The Stars are a team with a veteran core — Benn, Tyler Seguin, Joe Pavelski — augmented by a collection of young stars under 24, like Heiskanen, Jason Robertson and Oettinger. The goalie believes it’s on him to create the foundation for that roster to thrive.

“It’s going to be up to me to get this team back into the playoffs,” he said. “It’s a lot of responsibility. But it’s what I signed up for.”

Oettinger signed something else during the offseason: a three-year contract worth $4 million against the salary cap annually.

Nill said the Calgary series didn’t necessarily complicate those negotiations. For all the confidence he has in Oettinger, this was still a 23-year-old goalie with two seasons and 77 games to his credit.

“He did a good job for us during the year, but the body of work was a short time frame,” Nill said.

Their contract talks stretched through the late summer.
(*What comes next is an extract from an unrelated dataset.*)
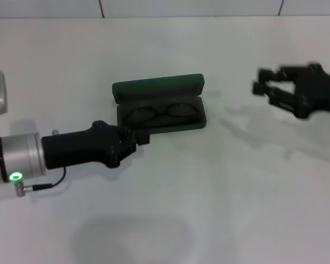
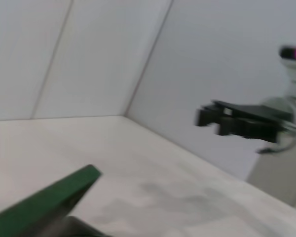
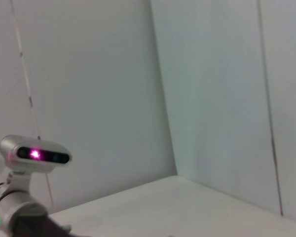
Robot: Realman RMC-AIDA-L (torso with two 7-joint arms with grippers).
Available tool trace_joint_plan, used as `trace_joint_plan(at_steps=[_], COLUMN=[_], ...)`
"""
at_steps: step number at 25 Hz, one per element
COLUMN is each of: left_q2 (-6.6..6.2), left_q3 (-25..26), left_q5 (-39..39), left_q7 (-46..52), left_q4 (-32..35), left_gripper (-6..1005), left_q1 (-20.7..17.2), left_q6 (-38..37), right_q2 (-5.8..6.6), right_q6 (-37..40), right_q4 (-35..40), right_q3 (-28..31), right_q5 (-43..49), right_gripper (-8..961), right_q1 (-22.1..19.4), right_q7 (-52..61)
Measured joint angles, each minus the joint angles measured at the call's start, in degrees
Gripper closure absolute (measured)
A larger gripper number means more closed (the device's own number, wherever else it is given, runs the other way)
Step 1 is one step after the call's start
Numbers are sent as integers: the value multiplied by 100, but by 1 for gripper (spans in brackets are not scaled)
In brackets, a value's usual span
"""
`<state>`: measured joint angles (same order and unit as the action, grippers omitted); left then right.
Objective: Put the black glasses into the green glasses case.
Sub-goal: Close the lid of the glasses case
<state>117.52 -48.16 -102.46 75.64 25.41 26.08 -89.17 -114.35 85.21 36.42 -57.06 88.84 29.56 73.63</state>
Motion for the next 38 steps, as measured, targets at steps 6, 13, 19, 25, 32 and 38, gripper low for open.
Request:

Could Dallas go higher than the $3.979 million AAV that the Flyers gave Carter Hart in August 2021 after 101 NHL games?

On Sept. 1, the Stars landed on the $4 million AAV deal with Oettinger, who is a restricted free agent when it expires in 2025.

“We got something done. Maybe a lot for a player that played that number of games. But he deserved it,” Nill said. “He’s already earned it based on who he is and knowing how his teammates want to play for him — that tells you something.

“He’s a player with high-end character. And he’s our future, going forward.”